Cot Panglima menyimpan banyak kisah mistis. Salah satunya, tentang arwah penasaran yang santer dibicarakan di era 90-an.
Sebagai daerah dengan hutan hujan tropis yang sangat padat, Cot Panglima yang menjadi salah satu spot paling menarik di lintas Bireuen-Takengon. Selain suasana sejuk, Monumen Cot Panglima berupa bangunan tempat beristirahat para pelintas, terkenal hingga ke Belanda.
Kisah pembangunan Gayo pada masa penaklukkan Aceh oleh Pemerintah Hindia Belanda, ikut mencatat upaya keras membelah gunung batu yang kini dikenal dengan Cot Panglima.
Selain itu, kisah-kisah mistis pun kerap melingkupi kawasan yang kini gersang tersebut. Sejumlah peristiwa penampakan hantu pernah terjadi di kawasan tersebut.
Baca: Dulah Menikah Dengan Kuntilanak
Seperti kisah mistis hantu Cot Panglima berikut ini.

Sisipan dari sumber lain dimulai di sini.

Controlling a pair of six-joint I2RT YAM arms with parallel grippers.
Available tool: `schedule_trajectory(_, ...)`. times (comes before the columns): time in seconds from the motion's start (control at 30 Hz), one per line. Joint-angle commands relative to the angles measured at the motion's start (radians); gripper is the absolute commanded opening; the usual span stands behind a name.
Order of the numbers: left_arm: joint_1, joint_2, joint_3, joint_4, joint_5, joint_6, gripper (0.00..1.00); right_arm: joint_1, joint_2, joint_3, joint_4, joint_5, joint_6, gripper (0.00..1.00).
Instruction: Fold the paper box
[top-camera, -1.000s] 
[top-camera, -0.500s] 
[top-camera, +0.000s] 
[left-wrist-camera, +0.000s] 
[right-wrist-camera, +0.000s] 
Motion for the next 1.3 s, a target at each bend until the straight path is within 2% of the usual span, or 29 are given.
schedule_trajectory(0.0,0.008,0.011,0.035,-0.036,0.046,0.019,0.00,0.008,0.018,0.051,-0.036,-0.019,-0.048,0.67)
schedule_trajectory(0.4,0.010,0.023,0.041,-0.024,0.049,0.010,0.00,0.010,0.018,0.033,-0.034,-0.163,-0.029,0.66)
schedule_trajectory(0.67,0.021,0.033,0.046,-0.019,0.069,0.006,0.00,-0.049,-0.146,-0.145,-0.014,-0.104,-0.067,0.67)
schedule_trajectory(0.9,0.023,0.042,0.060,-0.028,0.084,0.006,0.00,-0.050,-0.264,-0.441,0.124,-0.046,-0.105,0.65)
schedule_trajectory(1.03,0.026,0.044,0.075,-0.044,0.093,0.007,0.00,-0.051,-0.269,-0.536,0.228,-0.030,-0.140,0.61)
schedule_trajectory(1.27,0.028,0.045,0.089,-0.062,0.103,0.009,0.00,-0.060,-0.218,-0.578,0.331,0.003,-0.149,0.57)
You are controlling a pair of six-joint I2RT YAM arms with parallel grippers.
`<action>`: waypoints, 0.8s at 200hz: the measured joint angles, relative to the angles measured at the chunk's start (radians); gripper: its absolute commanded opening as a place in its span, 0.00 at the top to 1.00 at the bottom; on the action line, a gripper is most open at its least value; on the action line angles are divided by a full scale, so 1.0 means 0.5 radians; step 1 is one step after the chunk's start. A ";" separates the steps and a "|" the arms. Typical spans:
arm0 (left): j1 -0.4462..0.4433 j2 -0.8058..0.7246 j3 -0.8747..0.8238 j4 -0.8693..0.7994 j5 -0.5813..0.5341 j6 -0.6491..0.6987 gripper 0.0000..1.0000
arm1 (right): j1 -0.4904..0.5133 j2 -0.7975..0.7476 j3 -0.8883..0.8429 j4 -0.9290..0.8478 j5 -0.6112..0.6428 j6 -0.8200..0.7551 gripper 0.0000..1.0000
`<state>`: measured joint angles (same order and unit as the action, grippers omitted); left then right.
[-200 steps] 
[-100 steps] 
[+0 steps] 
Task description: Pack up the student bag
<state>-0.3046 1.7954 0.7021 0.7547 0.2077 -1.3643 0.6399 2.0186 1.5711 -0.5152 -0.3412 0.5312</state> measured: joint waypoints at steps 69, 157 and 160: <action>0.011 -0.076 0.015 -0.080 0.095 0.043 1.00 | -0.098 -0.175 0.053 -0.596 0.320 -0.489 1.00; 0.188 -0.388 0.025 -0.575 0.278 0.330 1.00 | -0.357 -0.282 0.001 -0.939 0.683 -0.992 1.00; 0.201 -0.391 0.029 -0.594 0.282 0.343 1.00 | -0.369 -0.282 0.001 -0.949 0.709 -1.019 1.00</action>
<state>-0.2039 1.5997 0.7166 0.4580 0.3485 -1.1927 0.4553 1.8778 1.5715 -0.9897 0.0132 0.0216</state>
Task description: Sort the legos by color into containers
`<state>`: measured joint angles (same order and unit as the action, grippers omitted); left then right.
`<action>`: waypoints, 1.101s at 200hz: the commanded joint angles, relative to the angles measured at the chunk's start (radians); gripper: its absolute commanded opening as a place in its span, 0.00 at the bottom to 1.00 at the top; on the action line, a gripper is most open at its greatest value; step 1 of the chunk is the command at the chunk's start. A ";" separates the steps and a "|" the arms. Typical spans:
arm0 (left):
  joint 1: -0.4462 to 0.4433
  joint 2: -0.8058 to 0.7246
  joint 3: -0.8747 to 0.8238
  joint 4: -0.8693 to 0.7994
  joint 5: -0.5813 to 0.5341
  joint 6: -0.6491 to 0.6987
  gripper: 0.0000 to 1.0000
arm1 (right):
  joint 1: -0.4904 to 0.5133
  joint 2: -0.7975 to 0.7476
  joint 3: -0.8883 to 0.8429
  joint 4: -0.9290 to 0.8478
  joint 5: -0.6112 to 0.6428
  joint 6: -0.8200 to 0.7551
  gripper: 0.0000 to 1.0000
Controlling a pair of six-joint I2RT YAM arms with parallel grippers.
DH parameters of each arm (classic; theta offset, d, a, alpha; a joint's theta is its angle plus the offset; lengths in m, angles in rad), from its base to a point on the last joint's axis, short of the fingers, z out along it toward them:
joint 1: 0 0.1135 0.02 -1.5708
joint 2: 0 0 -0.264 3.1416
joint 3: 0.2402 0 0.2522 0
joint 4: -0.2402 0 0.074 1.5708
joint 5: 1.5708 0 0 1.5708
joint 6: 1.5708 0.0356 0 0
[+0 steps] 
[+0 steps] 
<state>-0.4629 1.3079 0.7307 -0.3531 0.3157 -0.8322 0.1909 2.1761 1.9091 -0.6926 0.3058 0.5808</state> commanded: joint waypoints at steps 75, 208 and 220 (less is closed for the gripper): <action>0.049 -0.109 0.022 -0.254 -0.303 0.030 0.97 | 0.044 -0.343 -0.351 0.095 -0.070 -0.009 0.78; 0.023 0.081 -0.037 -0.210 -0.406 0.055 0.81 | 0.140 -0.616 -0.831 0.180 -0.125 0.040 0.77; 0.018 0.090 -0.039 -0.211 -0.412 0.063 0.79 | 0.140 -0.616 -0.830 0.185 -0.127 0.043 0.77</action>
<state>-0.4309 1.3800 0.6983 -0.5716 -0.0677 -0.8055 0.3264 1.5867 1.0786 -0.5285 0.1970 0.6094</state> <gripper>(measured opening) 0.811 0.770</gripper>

Kisah ini terjadi kira-kira sepanjang tahun 90-an. Entah siapa yang mula-mula menemukannya. Akhirnya cerita tentang hantu perempuan berbaju putih kian santer dibicarakan oleh masyarakat yang melintas di jalan Bireuen-Takengon. Hantu tersebut sering menampakkan diri di sekitar km 27-29, Kecamatan Jeumpa, Aceh Utara (kini Kecamatan Juli, Bireuen).
Menurut cerita para pelintas malam, hantu perempuan berambut panjang itu, acapkali berdiri di pinggir jurang dengan tubuh membelakangi jalan. Pakaian yang dipakai mirip baju pengantin berwarna putih –warga menyebutnya baju seloyor-.
Tidak jelas asal-usul hantu nan misterius itu. Namun dari banyak cerita, disebut-sebut, hantu itu adalah arwah perempuan yang diperkosa kemudian dibunuh oleh sekelompok orang. Tujuan dia menampakkan diri, agar karib kerabatnya mengetahui posisi mayatnya dibuang.
Sebut saja namanya Rahman, sebagai kernet truk dia adalah orang yang kerap kali melihat hantu perempuan itu.
“Kadang dia duduk merenung, berdiri. Sesekali juga meloncat dari satu pohon ke pohon lainnya. Dari beberapa kali bertemu, saya tidak pernah melihat wajahnya. Rambutnya panjang, tubuhnya semampai,” kisahnya pada suatu ketika pada media burongtujoh.com.
Kisah lainnya disampaikan oleh Abdullah, seorang pedagang yang sering menumpang bus menuju Kota Dingin Takengon. Hantu yang sering meulalak (berseliweran-pen) di kawasan itu seringkali menempel di kaya belakang bus. Sehingga dikenal dengan istilah burong tipek (hantu yang menempel).
“Saya ingat cerita burong tipek. Namun saya belum pernah melihat dengan mata sendiri. Biasanya saya tahu setelah penumpang di belakang kasak-kusuk. Ketika saya mencoba melihatnya, eh dia sudah tidak ada lagi,” ujarnya.
Di masa lampau, Tatkala Operasi Jaring Merah berlangsung di Aceh, kawasan kilometer 27 sampai 29 merupakan daerah tempat pembuangan sampah. Di sana pula kerap ditemukan jenazah orang tidak dikenal.
Selain sebagai tempat pembuangan jenazah, di kawasan itu juga terjadi kecelakaan berupa tergulingnya bus ke dalam jurang.
Biasanya, pasca ditemukan jenazah, akan ada pelintas yang teumeugu (kemasukan arwah).
Beberapa kali, sejawat burongtujoh.com mencoba melakukan kontak gaib. Namun kurang menggembirakan. “Tidak ada kekuatan astral yang luar biasa. Mungkin sudah pindah. Hanya ada aura-aura kecil. Bisa jadi ini jin-jin biasa yang sudah menempati kawasan ini ribuan tahun lalu,” ujar sejawat burongtujoh.com.
Pasca reformasi, kawasan itu dibuka secara bebas oleh masyarakat. Semua hutan ditebang. Ada warga yang mengaku menemukan rangka manusia di dalam jurang. Setelah kawasan itu dibabat, cerita-cerita hantu kian jarang terdengar.
Hantu-hantu yang dulunya sering terlihat di kawasan tersebut, satu persatu minggat. Pindah ke tempat lain yang jauh dari hiruk pikuk duniawi. Kini, kawasan Cot Panglima tidak lagi asri. Ladang telah bertumbuh di sana, menggantikan hutan hujan tropis yang telah habis ditebang oleh keserakahan manusia.